Work task ▸ Would you count the lines below that contain the string "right" and reply with that number only?
* * * * *
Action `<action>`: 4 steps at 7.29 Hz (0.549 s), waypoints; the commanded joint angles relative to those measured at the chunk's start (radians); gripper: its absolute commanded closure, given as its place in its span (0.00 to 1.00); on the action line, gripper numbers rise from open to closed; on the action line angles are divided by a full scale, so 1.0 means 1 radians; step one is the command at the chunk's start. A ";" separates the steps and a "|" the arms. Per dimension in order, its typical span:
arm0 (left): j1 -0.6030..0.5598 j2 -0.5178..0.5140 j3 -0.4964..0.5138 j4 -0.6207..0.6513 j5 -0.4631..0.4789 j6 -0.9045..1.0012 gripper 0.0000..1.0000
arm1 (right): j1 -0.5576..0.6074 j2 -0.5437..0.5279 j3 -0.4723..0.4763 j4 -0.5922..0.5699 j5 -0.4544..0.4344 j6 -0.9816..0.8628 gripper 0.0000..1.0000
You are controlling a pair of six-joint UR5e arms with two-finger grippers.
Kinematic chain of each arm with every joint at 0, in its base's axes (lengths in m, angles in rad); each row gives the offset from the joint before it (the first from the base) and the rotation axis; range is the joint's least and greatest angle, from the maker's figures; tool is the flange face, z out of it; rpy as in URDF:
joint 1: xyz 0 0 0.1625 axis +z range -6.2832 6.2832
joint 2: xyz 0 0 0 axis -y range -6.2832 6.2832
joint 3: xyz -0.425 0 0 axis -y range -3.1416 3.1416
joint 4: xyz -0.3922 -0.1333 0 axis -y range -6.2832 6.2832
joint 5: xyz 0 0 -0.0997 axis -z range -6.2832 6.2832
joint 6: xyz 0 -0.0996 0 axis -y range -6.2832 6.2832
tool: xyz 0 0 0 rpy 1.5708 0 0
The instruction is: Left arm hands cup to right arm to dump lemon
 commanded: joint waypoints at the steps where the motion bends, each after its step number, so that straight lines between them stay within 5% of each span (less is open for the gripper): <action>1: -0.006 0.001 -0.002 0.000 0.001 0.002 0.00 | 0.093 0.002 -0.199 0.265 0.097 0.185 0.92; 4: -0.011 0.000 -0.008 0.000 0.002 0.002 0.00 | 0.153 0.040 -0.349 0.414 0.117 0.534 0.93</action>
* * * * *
Result of the exercise ▸ 2